The Robert S. Abbott House is a historic house in the Grand Boulevard community area of Chicago, Illinois.  Built about 1900, it was home from 1926 until his death of Robert S. Abbott (1870-1940), founder and publisher of the Chicago Defender, the largest-circulation African-American newspaper in the nation. Abbott started this newspaper in 1905 in which he heartened blacks in southern United States to move into north far from racist south. Abbott became one of the few self-made black millionaires in the early 20th century.  His home was designated a National Historic Landmark status in 1976.

Description and history
The Robert S. Abbott House stands on Chicago's South Side, north of Washington Park on the west side of Martin Luther King Jr.
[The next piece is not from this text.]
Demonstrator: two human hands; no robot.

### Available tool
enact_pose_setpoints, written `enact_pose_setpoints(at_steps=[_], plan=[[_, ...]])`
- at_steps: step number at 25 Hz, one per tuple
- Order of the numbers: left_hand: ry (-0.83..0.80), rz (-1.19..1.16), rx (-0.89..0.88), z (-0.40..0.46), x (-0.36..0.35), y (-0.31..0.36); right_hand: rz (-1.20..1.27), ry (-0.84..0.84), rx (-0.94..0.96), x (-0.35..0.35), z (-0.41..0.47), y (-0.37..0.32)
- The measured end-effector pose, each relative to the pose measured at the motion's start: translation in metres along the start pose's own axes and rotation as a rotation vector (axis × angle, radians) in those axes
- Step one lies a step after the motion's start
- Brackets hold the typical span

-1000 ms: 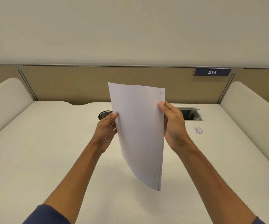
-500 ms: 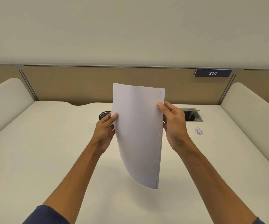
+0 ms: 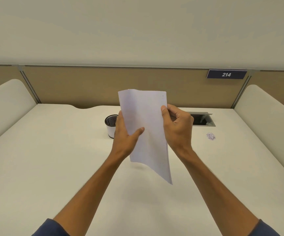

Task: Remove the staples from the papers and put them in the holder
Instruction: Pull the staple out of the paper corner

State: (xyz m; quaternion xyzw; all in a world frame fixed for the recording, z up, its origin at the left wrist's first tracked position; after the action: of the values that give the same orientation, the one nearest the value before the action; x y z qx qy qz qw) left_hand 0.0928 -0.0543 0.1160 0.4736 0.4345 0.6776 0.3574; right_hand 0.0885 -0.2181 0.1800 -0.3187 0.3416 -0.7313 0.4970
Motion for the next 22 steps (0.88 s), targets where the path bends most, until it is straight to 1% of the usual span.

Boulevard, on the same block that features the Harold Washington Cultural Center on the east side.  It stands at the southern end of a group of row houses, and is the left side of an asymmetrical duplex.  Its construction date is not known, but is estimated to be about 1900 based on its architectural style, which is a combination of Late Victorian and neo-Classical elements.  The combined units share a hip roof, with that on the left featuring a large projecting gabled section two bays in width.  To its right is a single bay, set next to the entrance to the adjacent unit, while the left unit's entrance is sheltered under a separate side porch on the left side. The porch has a limestone balustrade, with piers rising to Ionic columns supporting its roof.  The interior, which has been further broken up into separate living units, retains some of its original grandeur.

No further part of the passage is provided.